__Work order__.
In this data, count the lines in which "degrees" appears and give only that number.

__Provided material__.
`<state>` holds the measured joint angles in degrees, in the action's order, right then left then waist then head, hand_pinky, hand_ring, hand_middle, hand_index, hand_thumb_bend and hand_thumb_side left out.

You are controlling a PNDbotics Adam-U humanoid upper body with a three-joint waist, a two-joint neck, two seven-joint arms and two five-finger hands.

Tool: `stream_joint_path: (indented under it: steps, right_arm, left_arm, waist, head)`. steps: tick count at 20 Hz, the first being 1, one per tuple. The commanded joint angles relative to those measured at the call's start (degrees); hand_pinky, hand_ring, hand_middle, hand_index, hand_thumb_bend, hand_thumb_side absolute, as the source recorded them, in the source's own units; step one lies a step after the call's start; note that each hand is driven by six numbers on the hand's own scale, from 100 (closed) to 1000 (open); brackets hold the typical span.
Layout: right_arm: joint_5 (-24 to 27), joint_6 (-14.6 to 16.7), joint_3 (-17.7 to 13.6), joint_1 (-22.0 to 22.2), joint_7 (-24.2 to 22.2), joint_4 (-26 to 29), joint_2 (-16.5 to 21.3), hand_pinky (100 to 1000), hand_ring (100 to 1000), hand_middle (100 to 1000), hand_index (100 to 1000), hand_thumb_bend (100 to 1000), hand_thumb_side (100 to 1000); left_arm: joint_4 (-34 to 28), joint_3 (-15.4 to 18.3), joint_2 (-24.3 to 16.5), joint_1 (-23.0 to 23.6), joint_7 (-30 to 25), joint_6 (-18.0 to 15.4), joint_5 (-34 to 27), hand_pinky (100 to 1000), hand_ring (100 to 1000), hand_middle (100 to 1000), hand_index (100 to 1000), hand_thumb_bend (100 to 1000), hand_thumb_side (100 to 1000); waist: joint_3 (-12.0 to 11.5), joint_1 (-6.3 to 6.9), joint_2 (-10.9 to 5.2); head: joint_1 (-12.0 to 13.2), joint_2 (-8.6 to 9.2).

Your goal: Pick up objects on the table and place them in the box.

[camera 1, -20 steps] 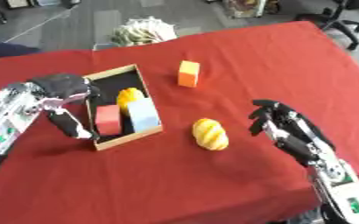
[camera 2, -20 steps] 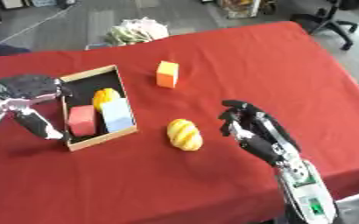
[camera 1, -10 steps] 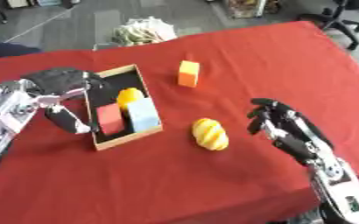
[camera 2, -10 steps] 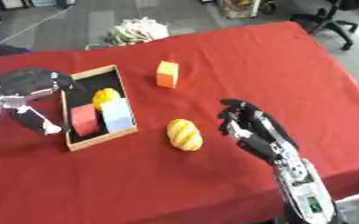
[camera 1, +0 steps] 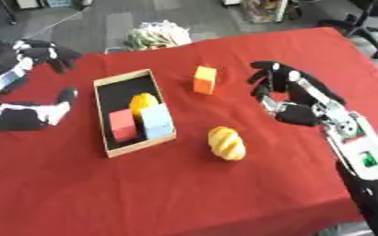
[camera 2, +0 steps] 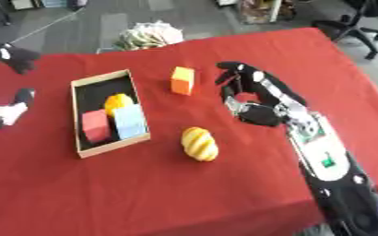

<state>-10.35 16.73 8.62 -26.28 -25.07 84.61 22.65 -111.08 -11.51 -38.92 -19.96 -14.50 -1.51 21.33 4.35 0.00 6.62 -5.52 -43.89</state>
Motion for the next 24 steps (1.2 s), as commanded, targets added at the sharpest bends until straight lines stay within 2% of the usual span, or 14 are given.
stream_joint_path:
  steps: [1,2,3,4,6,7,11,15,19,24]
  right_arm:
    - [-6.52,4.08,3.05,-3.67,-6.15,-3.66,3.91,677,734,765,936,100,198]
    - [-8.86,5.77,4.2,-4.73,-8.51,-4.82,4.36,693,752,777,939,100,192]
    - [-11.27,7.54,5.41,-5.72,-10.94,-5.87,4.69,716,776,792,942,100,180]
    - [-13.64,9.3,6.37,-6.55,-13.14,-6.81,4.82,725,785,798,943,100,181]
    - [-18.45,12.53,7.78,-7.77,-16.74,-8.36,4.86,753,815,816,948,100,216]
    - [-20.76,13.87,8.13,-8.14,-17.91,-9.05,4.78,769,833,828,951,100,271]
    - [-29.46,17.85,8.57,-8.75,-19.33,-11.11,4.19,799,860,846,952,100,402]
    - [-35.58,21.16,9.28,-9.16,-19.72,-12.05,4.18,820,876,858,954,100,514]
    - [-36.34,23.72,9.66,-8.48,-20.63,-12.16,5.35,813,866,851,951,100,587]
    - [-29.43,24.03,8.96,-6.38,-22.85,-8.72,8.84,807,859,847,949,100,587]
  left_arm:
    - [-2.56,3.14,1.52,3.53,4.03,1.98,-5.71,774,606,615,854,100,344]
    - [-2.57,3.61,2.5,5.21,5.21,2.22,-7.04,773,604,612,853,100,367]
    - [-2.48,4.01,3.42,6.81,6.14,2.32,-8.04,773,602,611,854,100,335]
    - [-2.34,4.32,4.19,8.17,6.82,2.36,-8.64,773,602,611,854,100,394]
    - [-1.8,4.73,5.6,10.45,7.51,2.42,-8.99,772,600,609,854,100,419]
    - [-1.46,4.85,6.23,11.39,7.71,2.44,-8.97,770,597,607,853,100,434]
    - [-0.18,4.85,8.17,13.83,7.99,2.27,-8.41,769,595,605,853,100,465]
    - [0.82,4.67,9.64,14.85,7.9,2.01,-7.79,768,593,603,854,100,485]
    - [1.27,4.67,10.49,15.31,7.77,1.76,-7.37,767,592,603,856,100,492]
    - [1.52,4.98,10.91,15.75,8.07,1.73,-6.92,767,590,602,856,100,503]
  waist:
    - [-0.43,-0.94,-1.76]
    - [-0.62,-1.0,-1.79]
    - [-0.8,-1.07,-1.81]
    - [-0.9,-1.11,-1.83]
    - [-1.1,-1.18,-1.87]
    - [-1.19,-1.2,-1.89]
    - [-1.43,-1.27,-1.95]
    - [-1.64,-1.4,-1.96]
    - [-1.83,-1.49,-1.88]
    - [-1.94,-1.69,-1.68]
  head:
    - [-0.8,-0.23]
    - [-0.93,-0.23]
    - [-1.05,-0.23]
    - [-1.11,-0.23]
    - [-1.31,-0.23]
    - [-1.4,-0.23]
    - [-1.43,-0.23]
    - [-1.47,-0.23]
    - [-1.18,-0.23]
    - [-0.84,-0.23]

__Solution to this exercise__.
2